The output should be every line below that includes the word "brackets".

[Opening DATA EXTRACT section]

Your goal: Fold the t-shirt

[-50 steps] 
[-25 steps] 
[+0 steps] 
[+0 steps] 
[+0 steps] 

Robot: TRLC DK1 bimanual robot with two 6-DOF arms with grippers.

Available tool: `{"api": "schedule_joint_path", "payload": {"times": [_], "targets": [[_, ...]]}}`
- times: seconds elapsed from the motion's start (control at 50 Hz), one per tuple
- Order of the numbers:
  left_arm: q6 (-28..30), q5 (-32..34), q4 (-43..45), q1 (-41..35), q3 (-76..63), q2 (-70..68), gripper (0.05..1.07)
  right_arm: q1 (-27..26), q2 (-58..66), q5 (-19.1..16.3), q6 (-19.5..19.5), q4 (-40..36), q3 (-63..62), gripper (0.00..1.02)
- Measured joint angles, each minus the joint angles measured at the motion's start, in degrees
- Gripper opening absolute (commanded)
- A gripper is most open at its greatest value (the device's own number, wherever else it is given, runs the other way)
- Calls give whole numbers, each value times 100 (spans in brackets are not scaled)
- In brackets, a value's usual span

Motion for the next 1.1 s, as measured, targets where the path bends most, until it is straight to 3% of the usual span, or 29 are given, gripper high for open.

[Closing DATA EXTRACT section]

▸ **EXERCISE RESPONSE**:
- Calls give whole numbers, each value times 100 (spans in brackets are not scaled)
- In brackets, a value's usual span

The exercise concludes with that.